Bogus websites have inundated Europe in the past few years. They operate and expand in a myriad of forms and formats. Literature about the growing fake news phenomenon abounds. Academic studies about the impact of misinformation are generated at a good clip. The influence of Russia in the 2016 American elections through fast-spreading fake news still makes the headlines. In 2018, European Commission, EU’s executive arm, created a high level group to look into the issue and advise the commission on how to combat misinformation. Nothing is fancier these days among universities and donors than to set up truth or trust commissions to battle misinformation.
It is hard to remember a media studies topic that has ever attracted so much time and money.
Lately, however, more hard-headed experts are warning about the exaggeration behind the fake news hubbub. Brendan Nyhan, a political scientist and professor of public policy at the University of Michigan, wrote in a recent study that fears about the spread and influence of fake news “have been over-hyped.” The scope of the problem and its effect on American politics, he says, were exaggerated or just plain wrong.
It is time to pragmatically look into this niche of our news and information system to properly understand the scope of the problem (if there is one). As a contribution to these efforts, CMDS’ Business of Misinformation project aims at mapping the companies and individuals owning, controlling or running fake news websites. Such a map, presenting the ownership, sources of funding and links with other entities, will help understand the scope of the problem and the actual power fueling misinformation online.
Methodology and definitions
Building on the vast literature aimed at defining “fake news”, particularly the work done by First Draft, the Business of Misinformation project canvasses websites that systematically and methodically create and target false information to persuade audiences to adopt ideas and ways of thinking embraced by their original promoters or their sponsors, be those political, social, economic, health-related or else.
We do not include in our sample mainstream media, either government- or commercially owned, that inadvertently or purposely spread propaganda. We recognize that the power of those media outlets is a major part of the declining trust in media and journalism, which we examine through our larger media system-focused research work, particularly CMDS’ Media Influence Matrix. The Business of Misinformation includes players in the misinformation industry consisting of locally run online portals that are presenting themselves and are perceived as independence voices.
The methodology for this project consists of the following steps:
1). Collection of data on misinformation websites
Desk research based on data collected through local industry associations, direct observation and third-party sources (studies or articles)

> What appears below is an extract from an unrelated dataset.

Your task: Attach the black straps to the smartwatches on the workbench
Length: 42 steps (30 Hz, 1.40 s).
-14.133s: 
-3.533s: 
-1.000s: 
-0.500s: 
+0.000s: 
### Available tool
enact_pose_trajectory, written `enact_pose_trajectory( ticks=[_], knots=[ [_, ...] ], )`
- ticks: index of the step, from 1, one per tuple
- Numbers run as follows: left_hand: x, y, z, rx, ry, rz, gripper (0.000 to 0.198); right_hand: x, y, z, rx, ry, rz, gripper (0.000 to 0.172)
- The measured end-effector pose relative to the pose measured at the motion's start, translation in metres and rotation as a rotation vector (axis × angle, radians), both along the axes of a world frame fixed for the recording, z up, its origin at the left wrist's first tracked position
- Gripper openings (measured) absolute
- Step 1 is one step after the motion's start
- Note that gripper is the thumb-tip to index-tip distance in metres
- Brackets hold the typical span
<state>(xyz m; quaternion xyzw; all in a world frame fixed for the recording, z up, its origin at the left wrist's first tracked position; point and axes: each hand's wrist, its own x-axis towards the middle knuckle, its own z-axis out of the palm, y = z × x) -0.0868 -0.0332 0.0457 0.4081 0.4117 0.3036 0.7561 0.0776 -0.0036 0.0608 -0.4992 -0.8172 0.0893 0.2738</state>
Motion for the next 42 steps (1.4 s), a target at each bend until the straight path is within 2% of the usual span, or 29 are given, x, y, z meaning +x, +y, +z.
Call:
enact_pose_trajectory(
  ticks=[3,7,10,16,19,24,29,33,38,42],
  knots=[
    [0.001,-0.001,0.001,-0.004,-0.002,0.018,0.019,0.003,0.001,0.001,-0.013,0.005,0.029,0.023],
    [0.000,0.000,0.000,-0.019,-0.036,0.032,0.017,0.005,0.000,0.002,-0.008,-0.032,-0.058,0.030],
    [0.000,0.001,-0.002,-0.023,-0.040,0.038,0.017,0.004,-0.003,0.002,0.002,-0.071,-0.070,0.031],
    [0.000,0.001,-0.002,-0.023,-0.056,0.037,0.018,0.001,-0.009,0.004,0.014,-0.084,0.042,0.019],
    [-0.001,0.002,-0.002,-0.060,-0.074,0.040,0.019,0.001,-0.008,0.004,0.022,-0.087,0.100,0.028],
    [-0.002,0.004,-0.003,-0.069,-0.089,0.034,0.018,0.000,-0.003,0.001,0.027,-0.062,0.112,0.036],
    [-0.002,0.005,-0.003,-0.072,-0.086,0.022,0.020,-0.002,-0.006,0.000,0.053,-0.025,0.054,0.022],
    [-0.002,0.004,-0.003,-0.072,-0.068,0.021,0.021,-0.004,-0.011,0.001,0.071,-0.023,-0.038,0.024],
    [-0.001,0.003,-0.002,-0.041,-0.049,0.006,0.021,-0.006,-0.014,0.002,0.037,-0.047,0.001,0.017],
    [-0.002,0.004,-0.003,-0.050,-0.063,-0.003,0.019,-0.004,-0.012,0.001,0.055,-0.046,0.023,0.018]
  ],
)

The following three categories of websites are included:
- Websites which produce what seem to be original media reports that consist of inaccurate facts and information with the purpose of intentionally misinforming the public and spreading falsehoods
- Websites which publish someone else’s original reports that consist of inaccurate facts, information, and falsehoods
- Websites which spread conspiracy theories by disseminating untruthful or unverifiable information and presenting them as facts which are connected via a causal relationship without providing any concrete evidence to support that claim
Based on direct observation and content analysis, we will provide brief descriptions of the websites and 3-5 examples of misinformation content.
2). Collection of ownership and financial data
Using desk research, we collect data mainly from public trade registries and corporate accounts as well as investigative journalism websites such as Investigative Dashboard and Open Corporates to create profiles of owners, including basic financial data.
3). Organizing the information into database
Based on the information collected through these sources and available network analysis projects as well as on-the-ground investigations conducted by journalists, we are creating a database of misinformation traders that we will present online and update regularly. The database is also planned to feature links with other entities, including parties, churches, institutions or individuals, based either on commonly held IP addresses, Google AdSense account numbers, physical incorporation addresses or commonly held assets. The database will be the base for analysis and articles, which, by featuring links between all these various entities, internally or cross-border, is expected to offer a better understanding of the scope of the problem.